▸ **What is expected**: Give a faithful, exact copy of all entries, minus the images.
Input data START
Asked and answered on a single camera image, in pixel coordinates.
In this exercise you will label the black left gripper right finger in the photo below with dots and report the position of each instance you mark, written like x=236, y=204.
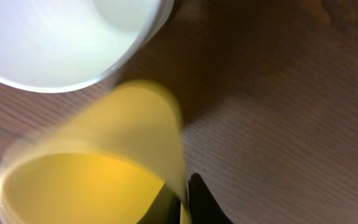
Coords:
x=203, y=207

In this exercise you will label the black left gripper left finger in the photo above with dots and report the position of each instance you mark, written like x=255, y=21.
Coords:
x=165, y=209

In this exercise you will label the yellow plastic cup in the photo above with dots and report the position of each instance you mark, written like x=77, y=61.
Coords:
x=106, y=165

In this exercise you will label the white plastic cup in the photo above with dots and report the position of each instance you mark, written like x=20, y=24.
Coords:
x=56, y=46

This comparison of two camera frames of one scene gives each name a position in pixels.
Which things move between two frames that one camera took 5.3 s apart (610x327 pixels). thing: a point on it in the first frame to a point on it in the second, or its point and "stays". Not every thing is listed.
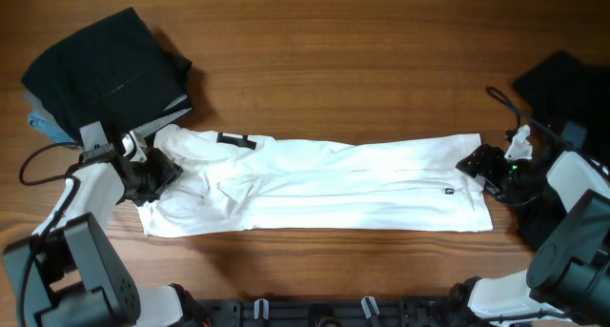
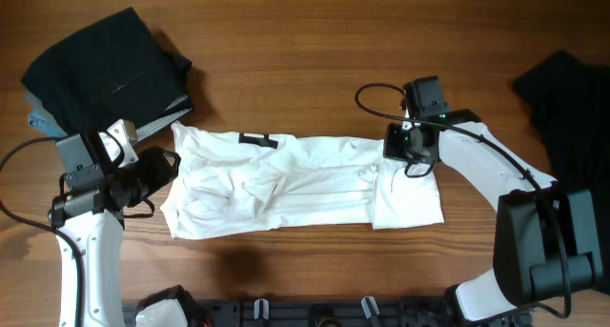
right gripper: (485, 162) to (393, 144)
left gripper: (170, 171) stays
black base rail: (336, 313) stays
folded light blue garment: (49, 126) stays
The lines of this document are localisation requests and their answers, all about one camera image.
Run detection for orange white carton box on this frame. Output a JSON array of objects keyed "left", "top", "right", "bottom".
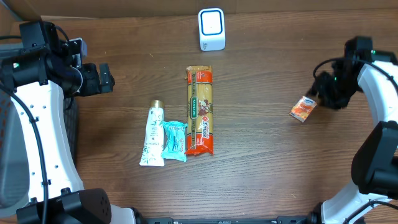
[{"left": 289, "top": 96, "right": 317, "bottom": 122}]

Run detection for teal tissue packet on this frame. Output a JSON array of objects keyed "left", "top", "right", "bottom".
[{"left": 161, "top": 121, "right": 187, "bottom": 162}]

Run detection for orange spaghetti packet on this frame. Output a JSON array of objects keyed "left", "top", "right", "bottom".
[{"left": 185, "top": 65, "right": 214, "bottom": 155}]

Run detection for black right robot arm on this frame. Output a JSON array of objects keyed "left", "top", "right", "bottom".
[{"left": 307, "top": 36, "right": 397, "bottom": 224}]

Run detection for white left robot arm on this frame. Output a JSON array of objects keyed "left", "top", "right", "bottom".
[{"left": 1, "top": 21, "right": 145, "bottom": 224}]

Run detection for white barcode scanner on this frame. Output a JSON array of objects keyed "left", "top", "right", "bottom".
[{"left": 198, "top": 8, "right": 226, "bottom": 52}]

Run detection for white gold tube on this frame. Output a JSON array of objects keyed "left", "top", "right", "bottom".
[{"left": 139, "top": 100, "right": 165, "bottom": 167}]

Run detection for grey plastic mesh basket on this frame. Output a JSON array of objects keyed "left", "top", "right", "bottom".
[{"left": 0, "top": 42, "right": 80, "bottom": 218}]

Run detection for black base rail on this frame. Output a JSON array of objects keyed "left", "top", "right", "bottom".
[{"left": 136, "top": 216, "right": 307, "bottom": 224}]

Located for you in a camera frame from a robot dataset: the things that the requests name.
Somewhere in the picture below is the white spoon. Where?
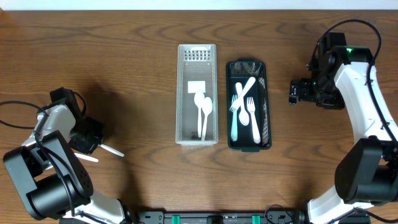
Input data END
▸ **Output of the exercise**:
Asked and answered on a single camera image, in pixel coordinates.
In this exercise you will label the black left gripper right finger in the photo below with dots and report the position of each instance you mark, written like x=236, y=204.
Coords:
x=203, y=207

In this exercise you will label the black left gripper left finger in the photo above with dots and report the position of each instance you mark, written like x=255, y=21.
Coords:
x=165, y=209

In this exercise you will label the yellow plastic cup in the photo above with dots and report the position of each instance you mark, written like x=77, y=61.
Coords:
x=106, y=165

In this exercise you will label the white plastic cup in the photo above with dots and report the position of each instance you mark, written like x=20, y=24.
Coords:
x=56, y=46

This comparison of two camera frames of one scene gives each name a position in pixels.
Which things move between two frames that one camera took 5.3 s apart (610x327 pixels). thing: a point on it in the first frame to a point on it in the second, or its point and "stays". Not every thing is listed.
right gripper: (485, 162) to (393, 144)
left gripper: (170, 171) stays
black base rail: (336, 313) stays
folded light blue garment: (49, 126) stays
The lines of this document are localisation requests and their answers, all about one camera image.
Run detection for orange white carton box on this frame. Output a JSON array of objects keyed "left", "top", "right", "bottom".
[{"left": 289, "top": 96, "right": 317, "bottom": 122}]

Run detection for teal tissue packet on this frame. Output a JSON array of objects keyed "left", "top", "right", "bottom".
[{"left": 161, "top": 121, "right": 187, "bottom": 162}]

Run detection for orange spaghetti packet on this frame. Output a JSON array of objects keyed "left", "top", "right", "bottom".
[{"left": 185, "top": 65, "right": 214, "bottom": 155}]

Run detection for black right robot arm on this frame. Output a JSON array of objects keyed "left", "top", "right", "bottom".
[{"left": 307, "top": 36, "right": 397, "bottom": 224}]

Run detection for white left robot arm on this frame. Output a JSON array of objects keyed "left", "top", "right", "bottom".
[{"left": 1, "top": 21, "right": 145, "bottom": 224}]

Run detection for white barcode scanner on this frame. Output a JSON array of objects keyed "left", "top", "right", "bottom".
[{"left": 198, "top": 8, "right": 226, "bottom": 52}]

Run detection for white gold tube on this frame. Output a JSON array of objects keyed "left", "top", "right", "bottom".
[{"left": 139, "top": 100, "right": 165, "bottom": 167}]

Run detection for grey plastic mesh basket on this frame. Output a JSON array of objects keyed "left", "top", "right", "bottom".
[{"left": 0, "top": 42, "right": 80, "bottom": 218}]

Run detection for black base rail on this frame. Output a JSON array of objects keyed "left", "top", "right", "bottom".
[{"left": 136, "top": 216, "right": 307, "bottom": 224}]

Located for you in a camera frame from a robot dataset: the things that the requests name.
Somewhere in the picture below is the white spoon. Where?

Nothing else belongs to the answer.